## [Problem requirements]
In the data below, which lines contain "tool"? List them by copying each one.

++++++++++

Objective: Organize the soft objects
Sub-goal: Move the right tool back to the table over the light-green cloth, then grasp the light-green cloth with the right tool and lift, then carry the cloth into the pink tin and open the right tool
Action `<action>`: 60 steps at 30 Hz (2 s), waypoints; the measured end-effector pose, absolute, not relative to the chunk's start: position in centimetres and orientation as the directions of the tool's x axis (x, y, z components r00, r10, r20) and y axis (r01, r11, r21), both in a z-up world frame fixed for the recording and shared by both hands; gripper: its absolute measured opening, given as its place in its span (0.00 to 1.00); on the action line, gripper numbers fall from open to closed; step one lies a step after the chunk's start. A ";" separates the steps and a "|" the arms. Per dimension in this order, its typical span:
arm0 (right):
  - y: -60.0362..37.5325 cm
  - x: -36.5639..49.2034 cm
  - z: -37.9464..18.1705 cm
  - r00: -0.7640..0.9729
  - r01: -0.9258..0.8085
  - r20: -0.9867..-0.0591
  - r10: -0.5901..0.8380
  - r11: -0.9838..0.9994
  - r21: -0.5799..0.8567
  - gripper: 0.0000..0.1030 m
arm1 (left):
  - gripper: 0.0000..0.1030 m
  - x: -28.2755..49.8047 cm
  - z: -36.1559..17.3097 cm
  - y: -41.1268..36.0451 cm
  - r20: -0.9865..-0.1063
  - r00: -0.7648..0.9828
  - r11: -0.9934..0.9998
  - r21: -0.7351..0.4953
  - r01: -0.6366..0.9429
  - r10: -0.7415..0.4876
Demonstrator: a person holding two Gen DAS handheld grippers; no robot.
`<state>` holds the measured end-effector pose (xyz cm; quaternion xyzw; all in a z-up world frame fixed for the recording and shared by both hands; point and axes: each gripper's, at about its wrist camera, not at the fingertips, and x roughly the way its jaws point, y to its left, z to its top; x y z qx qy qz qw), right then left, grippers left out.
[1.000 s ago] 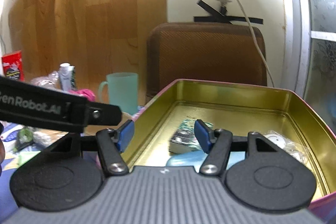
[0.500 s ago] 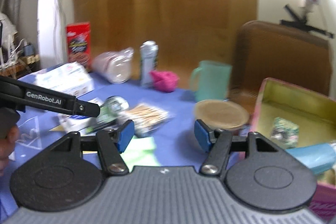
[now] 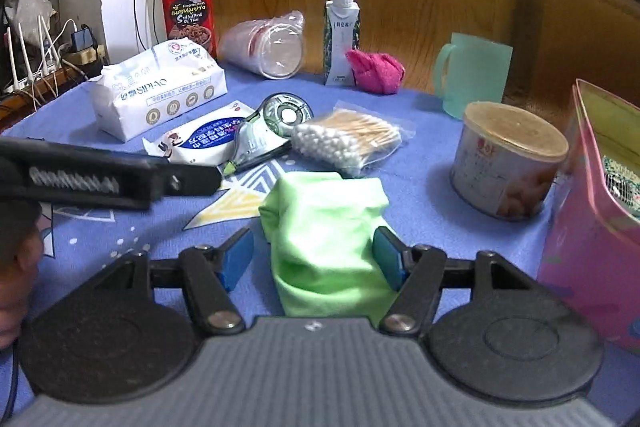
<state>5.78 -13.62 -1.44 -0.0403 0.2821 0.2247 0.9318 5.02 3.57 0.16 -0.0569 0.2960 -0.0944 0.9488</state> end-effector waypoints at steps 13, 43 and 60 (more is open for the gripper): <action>-15.1 5.6 -1.7 0.784 -0.346 -0.513 0.350 0.932 0.107 0.14 | 0.66 4.8 -0.2 1.7 -0.571 0.818 0.996 0.000 0.086 -0.071; -20.6 -2.0 -1.5 0.731 -0.472 -0.450 0.512 0.857 0.208 0.72 | 0.76 5.2 0.5 -2.3 -0.642 0.765 0.989 0.074 0.125 -0.049; -20.6 -0.8 -1.8 0.743 -0.445 -0.458 0.488 0.871 0.206 0.10 | 0.19 4.4 2.5 -8.1 -0.695 0.586 0.882 -0.153 0.446 -0.417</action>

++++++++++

## [Answer space]
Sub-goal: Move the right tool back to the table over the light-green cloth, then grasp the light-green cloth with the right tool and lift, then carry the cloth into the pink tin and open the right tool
Action `<action>`: 60 steps at 30 Hz (2 s), waypoints; the measured end-effector pose, absolute, not relative to the chunk's start: position in centimetres and orientation as the directions of the tool's x axis (x, y, z components r00, r10, r20) and y axis (r01, r11, r21), both in a z-up world frame fixed for the recording and shared by both hands; gripper: its absolute measured opening, given as its place in its span (0.00 to 1.00); on the action line, gripper numbers fall from open to closed; step one lies a step after the chunk's start. A ";" separates the steps and a "|" the arms. Per dimension in this order, its typical span:

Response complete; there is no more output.